> _REQUIRED ACTION_
Return every line of the listing that includes the string "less".

> _RECORD SET_
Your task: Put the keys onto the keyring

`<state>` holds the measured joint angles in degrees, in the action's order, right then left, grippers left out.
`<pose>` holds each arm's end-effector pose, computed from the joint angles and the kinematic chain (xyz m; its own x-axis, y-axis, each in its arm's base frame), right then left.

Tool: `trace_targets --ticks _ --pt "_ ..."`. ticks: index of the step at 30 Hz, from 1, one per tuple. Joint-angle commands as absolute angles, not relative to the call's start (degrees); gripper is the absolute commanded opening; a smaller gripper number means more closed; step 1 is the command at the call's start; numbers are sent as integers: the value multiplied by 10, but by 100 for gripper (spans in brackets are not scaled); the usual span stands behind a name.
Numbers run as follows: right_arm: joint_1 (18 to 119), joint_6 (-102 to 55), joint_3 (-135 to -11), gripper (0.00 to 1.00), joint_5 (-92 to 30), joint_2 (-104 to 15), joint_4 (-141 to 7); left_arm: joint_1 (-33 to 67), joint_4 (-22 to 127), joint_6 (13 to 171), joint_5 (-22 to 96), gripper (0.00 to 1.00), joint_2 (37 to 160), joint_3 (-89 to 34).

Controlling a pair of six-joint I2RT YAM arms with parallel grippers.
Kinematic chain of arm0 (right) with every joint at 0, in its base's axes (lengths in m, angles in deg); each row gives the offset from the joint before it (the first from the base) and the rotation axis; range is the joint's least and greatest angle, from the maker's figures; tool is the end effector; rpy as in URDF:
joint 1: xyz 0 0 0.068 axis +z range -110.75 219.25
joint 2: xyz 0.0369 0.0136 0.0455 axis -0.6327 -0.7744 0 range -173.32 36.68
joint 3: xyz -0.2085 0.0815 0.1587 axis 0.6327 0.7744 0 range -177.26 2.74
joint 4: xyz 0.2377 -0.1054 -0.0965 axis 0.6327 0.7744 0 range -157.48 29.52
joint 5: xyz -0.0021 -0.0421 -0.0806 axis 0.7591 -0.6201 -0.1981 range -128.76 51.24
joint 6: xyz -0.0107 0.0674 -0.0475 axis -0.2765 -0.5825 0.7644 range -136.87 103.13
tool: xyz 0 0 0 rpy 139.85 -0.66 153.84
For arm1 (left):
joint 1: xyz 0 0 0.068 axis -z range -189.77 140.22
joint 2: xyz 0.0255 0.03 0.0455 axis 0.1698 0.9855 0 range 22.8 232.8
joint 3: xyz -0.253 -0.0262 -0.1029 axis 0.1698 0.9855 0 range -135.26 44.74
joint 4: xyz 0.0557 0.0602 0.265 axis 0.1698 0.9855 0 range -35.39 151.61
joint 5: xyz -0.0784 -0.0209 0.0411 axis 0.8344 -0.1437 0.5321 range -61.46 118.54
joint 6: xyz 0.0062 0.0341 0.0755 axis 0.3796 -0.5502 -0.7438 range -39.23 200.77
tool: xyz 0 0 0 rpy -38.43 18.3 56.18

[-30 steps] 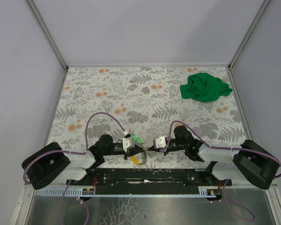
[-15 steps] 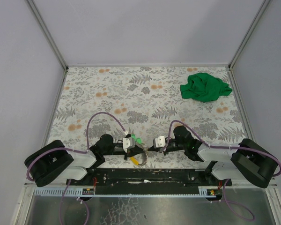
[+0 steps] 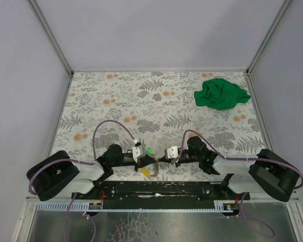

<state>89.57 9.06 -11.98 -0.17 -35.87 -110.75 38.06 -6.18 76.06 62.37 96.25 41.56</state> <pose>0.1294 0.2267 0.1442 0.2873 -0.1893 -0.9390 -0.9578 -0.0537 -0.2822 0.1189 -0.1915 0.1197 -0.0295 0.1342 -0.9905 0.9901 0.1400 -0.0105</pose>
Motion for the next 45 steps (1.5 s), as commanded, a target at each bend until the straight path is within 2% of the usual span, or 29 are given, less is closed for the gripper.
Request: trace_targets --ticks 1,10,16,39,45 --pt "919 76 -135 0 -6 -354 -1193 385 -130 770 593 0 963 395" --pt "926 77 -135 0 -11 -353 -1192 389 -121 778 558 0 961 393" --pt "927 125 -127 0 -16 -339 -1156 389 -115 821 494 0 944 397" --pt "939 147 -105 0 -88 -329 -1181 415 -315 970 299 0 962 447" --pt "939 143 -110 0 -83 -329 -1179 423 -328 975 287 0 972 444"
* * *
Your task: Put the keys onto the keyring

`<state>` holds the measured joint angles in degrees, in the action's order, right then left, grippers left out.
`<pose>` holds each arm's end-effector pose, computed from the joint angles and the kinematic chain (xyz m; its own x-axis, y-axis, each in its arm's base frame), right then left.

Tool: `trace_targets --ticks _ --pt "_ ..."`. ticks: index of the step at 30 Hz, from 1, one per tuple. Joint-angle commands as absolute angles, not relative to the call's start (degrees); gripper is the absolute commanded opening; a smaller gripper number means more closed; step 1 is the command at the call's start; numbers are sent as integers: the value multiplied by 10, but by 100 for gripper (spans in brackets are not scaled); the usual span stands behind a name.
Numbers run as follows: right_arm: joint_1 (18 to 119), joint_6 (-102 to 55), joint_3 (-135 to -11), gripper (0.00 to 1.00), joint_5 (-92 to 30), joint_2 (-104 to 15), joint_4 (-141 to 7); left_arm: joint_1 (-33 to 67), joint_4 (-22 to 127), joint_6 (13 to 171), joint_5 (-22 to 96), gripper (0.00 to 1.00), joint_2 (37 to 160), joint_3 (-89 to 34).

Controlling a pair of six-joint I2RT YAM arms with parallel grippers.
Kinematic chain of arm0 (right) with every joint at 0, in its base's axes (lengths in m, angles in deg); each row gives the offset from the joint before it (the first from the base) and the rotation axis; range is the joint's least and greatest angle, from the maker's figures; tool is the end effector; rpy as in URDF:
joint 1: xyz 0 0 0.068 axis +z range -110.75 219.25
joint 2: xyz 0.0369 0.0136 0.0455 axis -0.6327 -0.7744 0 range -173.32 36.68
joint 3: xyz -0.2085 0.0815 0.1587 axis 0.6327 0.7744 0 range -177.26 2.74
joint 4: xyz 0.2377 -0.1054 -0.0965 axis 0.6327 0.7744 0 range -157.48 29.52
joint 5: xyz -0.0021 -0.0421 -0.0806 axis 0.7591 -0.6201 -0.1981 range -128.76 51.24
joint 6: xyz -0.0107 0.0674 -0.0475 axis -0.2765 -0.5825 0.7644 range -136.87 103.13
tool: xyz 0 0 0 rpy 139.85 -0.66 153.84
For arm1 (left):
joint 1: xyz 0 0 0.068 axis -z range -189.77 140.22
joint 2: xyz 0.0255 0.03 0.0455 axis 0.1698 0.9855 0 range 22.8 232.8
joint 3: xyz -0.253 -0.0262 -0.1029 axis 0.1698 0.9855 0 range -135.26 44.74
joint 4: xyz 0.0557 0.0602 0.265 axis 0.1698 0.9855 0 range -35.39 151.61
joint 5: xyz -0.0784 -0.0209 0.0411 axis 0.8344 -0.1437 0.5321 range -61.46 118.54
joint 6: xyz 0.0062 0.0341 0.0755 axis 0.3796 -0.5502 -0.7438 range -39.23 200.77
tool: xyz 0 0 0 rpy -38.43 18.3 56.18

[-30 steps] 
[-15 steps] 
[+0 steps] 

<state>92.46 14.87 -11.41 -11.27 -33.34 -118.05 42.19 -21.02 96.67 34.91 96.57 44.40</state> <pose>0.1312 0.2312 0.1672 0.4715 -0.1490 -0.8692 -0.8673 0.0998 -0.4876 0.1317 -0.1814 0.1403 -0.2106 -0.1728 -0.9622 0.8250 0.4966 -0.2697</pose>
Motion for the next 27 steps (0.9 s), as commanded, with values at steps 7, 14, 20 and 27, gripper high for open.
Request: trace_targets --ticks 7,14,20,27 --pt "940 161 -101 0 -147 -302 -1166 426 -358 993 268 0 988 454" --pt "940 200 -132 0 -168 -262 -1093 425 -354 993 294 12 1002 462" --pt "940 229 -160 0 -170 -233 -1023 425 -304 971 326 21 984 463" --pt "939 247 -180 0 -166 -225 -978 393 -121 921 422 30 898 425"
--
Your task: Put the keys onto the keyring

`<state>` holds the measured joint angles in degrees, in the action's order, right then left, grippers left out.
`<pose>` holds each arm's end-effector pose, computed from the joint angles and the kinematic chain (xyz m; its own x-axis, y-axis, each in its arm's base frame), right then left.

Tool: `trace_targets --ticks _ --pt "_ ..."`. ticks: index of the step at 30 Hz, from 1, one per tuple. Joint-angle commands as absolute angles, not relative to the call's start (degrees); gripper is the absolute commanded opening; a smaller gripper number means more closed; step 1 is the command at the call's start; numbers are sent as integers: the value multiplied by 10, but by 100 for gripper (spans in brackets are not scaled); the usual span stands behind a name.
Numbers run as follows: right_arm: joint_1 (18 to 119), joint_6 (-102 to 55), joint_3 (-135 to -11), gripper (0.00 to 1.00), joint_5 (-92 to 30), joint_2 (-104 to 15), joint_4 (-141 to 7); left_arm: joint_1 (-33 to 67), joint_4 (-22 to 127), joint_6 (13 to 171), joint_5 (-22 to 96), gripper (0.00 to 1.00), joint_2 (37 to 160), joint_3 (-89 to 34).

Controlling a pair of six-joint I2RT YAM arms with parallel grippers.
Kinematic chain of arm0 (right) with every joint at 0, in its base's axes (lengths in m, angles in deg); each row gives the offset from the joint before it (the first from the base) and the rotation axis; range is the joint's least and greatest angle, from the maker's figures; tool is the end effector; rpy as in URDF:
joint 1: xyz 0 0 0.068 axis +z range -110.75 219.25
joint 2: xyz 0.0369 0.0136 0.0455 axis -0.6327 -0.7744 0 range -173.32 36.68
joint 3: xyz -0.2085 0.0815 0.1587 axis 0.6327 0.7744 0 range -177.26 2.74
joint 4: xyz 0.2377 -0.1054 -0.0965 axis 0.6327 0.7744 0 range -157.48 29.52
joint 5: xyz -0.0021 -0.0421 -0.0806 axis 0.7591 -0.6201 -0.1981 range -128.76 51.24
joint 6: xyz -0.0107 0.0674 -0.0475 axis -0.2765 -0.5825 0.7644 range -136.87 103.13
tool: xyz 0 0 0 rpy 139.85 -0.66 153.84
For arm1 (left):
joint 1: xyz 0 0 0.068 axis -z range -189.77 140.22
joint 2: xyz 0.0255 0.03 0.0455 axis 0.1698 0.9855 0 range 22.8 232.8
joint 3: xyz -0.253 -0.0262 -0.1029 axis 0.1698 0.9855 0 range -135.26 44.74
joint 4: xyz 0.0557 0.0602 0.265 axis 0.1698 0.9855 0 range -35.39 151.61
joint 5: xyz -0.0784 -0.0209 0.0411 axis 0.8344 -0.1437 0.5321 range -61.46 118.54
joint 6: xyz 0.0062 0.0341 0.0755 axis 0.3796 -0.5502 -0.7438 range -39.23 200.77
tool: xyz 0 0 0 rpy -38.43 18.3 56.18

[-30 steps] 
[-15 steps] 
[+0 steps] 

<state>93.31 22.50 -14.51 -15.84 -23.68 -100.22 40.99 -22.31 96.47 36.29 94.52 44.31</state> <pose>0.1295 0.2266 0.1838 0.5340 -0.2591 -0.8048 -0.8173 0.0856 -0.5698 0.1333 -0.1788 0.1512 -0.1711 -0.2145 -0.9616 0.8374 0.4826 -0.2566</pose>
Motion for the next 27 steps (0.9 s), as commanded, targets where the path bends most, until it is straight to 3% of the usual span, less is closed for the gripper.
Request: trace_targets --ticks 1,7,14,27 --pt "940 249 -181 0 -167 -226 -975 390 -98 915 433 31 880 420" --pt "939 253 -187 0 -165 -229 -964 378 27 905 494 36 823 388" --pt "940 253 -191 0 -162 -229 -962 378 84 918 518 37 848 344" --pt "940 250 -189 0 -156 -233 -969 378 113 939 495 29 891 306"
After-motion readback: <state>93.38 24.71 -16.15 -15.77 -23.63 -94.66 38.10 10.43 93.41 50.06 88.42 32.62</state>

> _OUTPUT OF THE TASK_
Motion for the next 45 steps (1.5 s), as commanded, a target at each bend until the straight path is within 2% of the usual span, or 29 are given, less is closed for the gripper.
Motion for the next 27 steps (0.9 s), as commanded, targets where the path bends most, until it is straight to 3% of the usual span, less is closed for the gripper.

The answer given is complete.